- **The problem**: Which of the lines below mention the word "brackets"? Pull each one out.

++++++++++++++++++++

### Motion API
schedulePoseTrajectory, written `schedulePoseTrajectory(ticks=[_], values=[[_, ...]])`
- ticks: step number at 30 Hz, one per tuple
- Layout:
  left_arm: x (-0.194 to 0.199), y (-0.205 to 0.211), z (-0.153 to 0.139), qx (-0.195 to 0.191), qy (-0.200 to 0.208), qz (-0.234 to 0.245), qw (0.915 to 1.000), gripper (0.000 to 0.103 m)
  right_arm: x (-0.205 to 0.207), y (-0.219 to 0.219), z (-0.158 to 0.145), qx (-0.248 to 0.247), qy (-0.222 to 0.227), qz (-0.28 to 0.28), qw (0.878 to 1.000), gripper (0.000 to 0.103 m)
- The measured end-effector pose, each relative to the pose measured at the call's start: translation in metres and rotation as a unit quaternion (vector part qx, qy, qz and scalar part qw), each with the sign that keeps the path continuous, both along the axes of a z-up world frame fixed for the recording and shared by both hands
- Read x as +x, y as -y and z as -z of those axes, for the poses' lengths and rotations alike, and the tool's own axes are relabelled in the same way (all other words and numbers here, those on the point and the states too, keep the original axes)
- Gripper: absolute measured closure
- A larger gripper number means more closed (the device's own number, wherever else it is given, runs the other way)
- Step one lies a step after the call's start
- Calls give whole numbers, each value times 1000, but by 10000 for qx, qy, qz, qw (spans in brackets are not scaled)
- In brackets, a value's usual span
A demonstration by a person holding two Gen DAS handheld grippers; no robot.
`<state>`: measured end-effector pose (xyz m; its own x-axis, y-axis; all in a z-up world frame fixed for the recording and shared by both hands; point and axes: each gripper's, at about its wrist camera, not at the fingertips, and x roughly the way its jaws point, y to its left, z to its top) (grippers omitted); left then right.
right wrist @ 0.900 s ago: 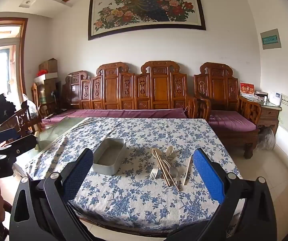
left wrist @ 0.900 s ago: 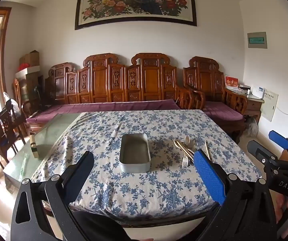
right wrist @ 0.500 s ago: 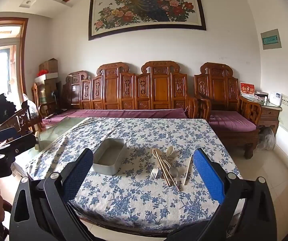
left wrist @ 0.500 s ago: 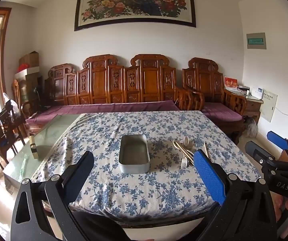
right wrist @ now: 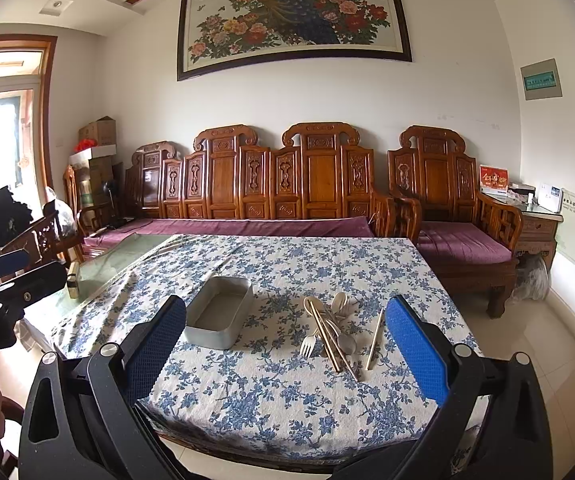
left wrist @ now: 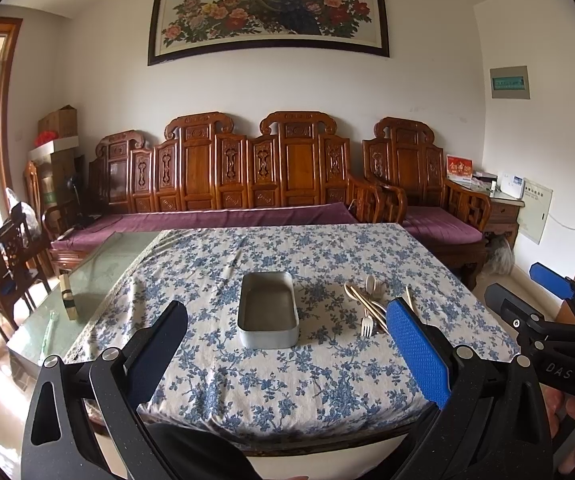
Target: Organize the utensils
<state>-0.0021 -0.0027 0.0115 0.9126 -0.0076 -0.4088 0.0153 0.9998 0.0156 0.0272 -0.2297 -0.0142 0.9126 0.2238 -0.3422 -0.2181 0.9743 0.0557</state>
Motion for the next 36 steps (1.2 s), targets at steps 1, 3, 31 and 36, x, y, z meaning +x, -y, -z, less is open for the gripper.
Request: schedulePoseTrajectory(ticks=[1, 3, 31, 36], values=[[0, -1, 0, -2, 5, 3, 10000, 6, 0, 0, 0, 6, 0, 0, 10000, 3], [0, -1, -1, -1, 6, -2, 10000, 6, 0, 0, 0, 5, 2, 2, 10000, 3], [-2, 1, -4, 0, 35, 5, 10000, 6, -1, 1, -1, 1, 16, -1, 10000, 3], [-3, 3, -8, 0, 42, 10, 10000, 6, -1, 1, -1, 1, 18, -6, 10000, 3]])
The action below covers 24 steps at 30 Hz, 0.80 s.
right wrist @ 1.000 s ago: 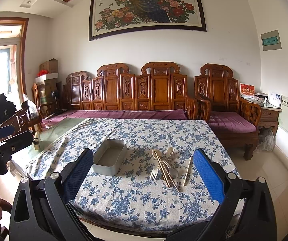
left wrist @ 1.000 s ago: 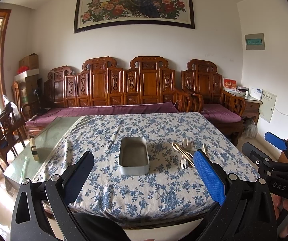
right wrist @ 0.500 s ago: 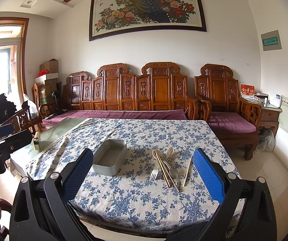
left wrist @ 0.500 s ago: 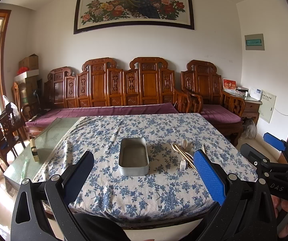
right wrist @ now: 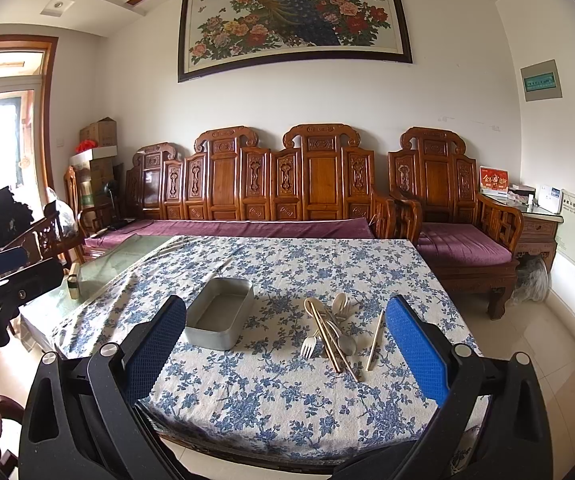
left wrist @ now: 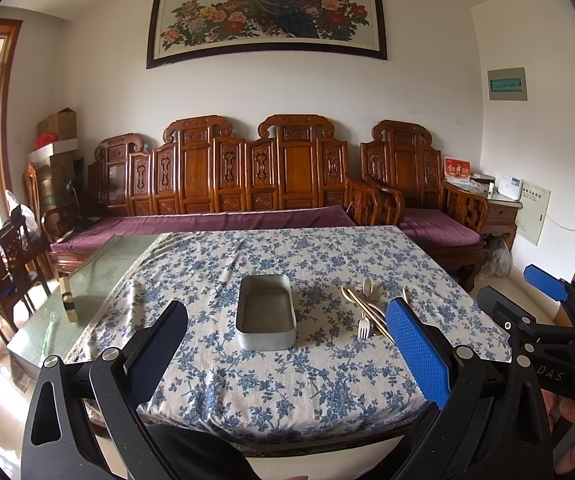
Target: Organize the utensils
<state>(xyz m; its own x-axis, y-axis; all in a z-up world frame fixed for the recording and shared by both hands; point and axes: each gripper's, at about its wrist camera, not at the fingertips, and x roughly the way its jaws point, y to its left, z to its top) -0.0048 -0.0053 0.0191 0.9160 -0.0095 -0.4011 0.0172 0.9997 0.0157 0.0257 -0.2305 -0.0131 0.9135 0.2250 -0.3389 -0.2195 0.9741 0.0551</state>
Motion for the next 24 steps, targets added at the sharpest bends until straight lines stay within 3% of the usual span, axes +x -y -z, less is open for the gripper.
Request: schedulePoseTrajectory(ticks=[13, 24], values=[[1, 5, -6, -21, -29, 44, 10000, 6, 0, 0, 3, 2, 2, 4, 10000, 3], [16, -3, 14, -94, -281, 124, 9995, 6, 10, 3, -1, -23, -115, 5, 9999, 3]])
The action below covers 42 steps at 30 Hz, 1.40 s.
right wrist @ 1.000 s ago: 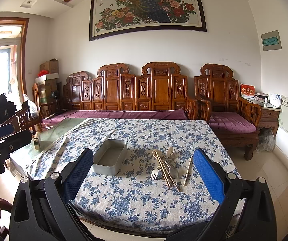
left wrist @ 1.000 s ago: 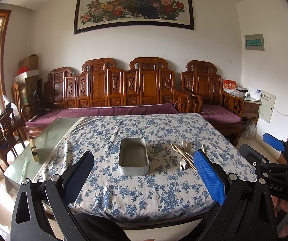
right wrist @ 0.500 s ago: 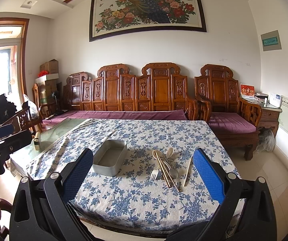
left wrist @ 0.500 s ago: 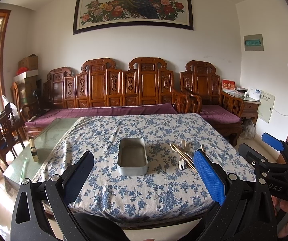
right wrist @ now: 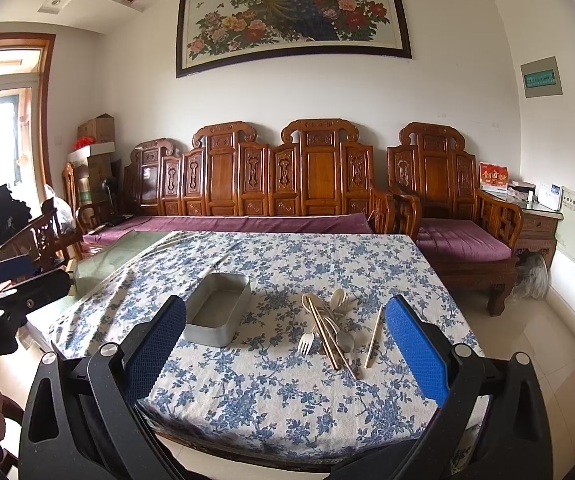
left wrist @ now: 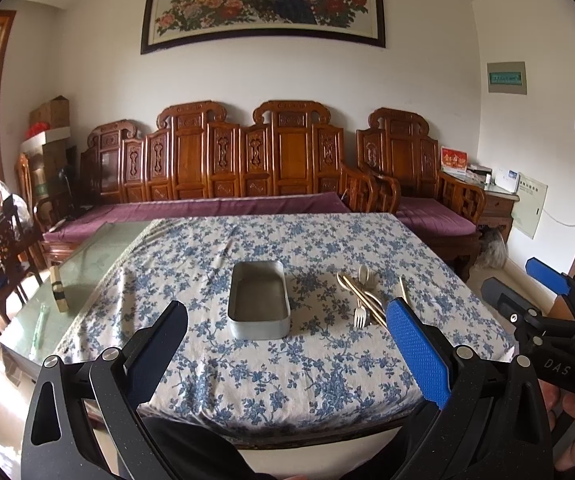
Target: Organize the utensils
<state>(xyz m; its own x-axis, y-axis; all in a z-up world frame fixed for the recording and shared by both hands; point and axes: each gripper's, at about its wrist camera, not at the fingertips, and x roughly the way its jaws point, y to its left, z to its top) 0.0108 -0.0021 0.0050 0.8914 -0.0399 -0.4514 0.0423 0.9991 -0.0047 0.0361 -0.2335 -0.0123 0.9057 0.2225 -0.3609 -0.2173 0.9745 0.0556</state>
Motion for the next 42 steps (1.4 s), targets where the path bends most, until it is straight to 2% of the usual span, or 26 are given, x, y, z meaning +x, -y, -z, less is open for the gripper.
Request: schedulePoseTrajectory(ticks=[9, 17, 19, 22, 28, 34, 39, 42], values=[[51, 5, 39, 104, -612, 165, 9979, 6, 56, 9, 29, -290, -262, -201, 9990, 4], [103, 14, 72, 168, -1126, 455, 9925, 6, 135, 30, 68, -540, -1008, -453, 9924, 28], [117, 18, 81, 143, -1239, 576, 9905, 6, 158, 38, 82, -543, -1261, -489, 9893, 40], [133, 22, 90, 103, -1354, 731, 9880, 7, 185, 47, 102, -550, -1539, -460, 9855, 50], [161, 38, 113, 164, -1619, 998, 9816, 6, 226, 60, 137, -429, -1958, -479, 9785, 64], [186, 47, 138, 74, -1913, 1167, 9745, 7, 246, 53, 183, -592, -2417, -707, 9660, 73], [201, 56, 153, 56, -2078, 1251, 9701, 7, 262, 52, 222, -651, -2813, -852, 9536, 76], [210, 65, 164, 102, -2181, 1302, 9672, 7, 265, 48, 233, -721, -2915, -953, 9491, 77]])
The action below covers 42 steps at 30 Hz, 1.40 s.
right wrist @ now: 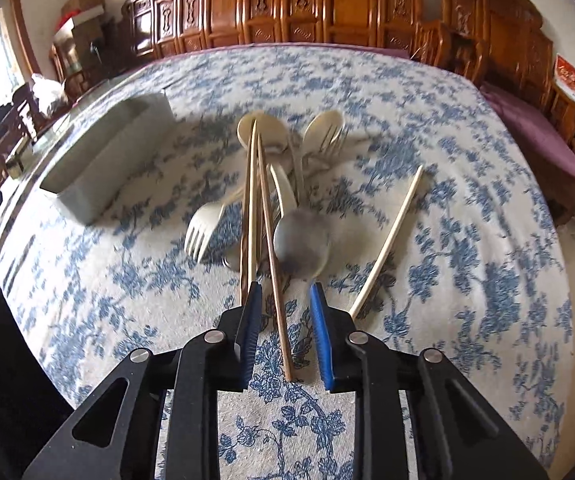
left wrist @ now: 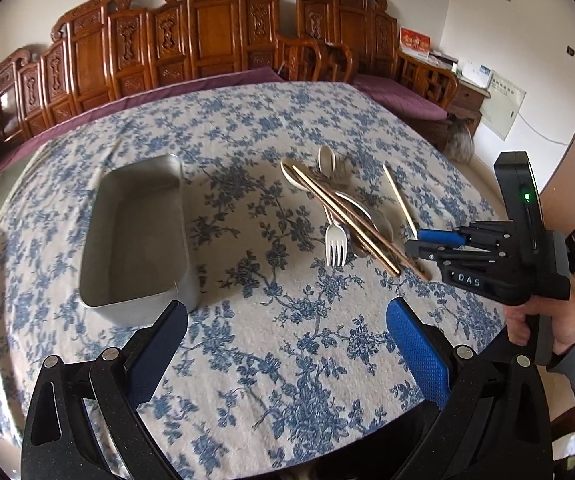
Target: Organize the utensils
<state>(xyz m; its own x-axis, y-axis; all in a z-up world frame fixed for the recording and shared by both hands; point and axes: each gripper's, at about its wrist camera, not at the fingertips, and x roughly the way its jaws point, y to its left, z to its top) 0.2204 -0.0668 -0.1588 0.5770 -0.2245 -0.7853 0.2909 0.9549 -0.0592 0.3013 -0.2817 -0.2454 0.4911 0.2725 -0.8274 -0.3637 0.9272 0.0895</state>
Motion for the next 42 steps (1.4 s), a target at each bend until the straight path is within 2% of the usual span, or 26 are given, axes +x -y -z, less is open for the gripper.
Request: schedulePoseTrajectory(ticks=[8, 12, 15, 19, 22, 28, 36, 38, 40, 42], values=[[16, 13, 23, -6, -270, 29, 9996, 7, 7, 0, 22, -151, -263, -178, 9994, 86], [19, 16, 32, -20, -369, -4, 9993, 7, 7, 0, 23, -192, -221, -211, 9993, 89], [20, 19, 34, -4, -385, -9, 9993, 7, 3, -4, 23, -298, -173, -346, 9988, 96], [20, 24, 35, 36, -394, -10, 9992, 7, 1, -4, 12, -139, -138, -457, 9988, 97], [22, 28, 36, 78, -393, -5, 9992, 7, -2, 1, -9, 134, 28, -468, 9988, 97], [32, 47, 40, 79, -463, 78, 9989, 16, -2, 22, -37, 303, 306, -184, 9989, 97], [54, 93, 61, 48, -728, 197, 9971, 32, 4, 54, -33, 440, 145, 280, 9985, 97], [59, 105, 67, 37, -804, 217, 9965, 41, 5, 58, -32, 470, 130, 344, 9982, 97], [62, 114, 73, 72, -848, 210, 9961, 45, 6, 61, -32, 507, 132, 387, 9979, 97], [66, 120, 78, 105, -875, 148, 9960, 46, 6, 64, -33, 548, 135, 425, 9975, 97]])
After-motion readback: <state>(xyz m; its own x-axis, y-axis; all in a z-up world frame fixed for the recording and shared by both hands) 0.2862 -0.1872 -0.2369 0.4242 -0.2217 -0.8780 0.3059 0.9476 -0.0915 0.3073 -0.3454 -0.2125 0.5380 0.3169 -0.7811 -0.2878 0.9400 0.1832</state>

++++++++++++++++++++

- **Answer section**:
- Calls give whole numbers, each value times 1000, but by 10000 for qx, qy, qz, qw (spans in brackets are not scaled)
- In brackets, a value's usual span

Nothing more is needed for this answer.